◆ **How to complete this task**
Using "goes" as the search string, find the matching lines below and copy them.

◆ **Dataset section**
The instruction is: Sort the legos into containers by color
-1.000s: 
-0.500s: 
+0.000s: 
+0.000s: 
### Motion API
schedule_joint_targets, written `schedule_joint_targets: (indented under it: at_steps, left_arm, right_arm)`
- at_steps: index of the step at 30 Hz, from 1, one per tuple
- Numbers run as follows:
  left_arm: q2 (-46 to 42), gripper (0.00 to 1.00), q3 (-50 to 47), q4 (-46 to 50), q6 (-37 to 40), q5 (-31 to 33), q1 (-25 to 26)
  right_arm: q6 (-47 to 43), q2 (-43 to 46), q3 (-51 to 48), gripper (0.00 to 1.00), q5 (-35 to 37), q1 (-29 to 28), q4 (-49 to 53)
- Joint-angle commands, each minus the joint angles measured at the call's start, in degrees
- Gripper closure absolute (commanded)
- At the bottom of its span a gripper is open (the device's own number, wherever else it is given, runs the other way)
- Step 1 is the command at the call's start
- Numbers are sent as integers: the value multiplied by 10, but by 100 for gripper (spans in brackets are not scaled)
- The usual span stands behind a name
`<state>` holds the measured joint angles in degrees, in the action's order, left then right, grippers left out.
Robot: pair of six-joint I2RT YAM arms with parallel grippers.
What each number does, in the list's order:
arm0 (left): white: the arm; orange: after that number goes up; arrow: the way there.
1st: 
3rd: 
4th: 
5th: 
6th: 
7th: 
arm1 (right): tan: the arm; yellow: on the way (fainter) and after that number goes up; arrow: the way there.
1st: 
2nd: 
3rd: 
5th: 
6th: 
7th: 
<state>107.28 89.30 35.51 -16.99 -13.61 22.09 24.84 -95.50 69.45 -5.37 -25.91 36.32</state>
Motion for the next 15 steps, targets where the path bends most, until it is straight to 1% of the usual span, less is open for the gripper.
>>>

◆ **The answer**
arm0 (left): white: the arm; orange: after that number goes up; arrow: the way there.
arm1 (right): tan: the arm; yellow: on the way (fainter) and after that number goes up; arrow: the way there.

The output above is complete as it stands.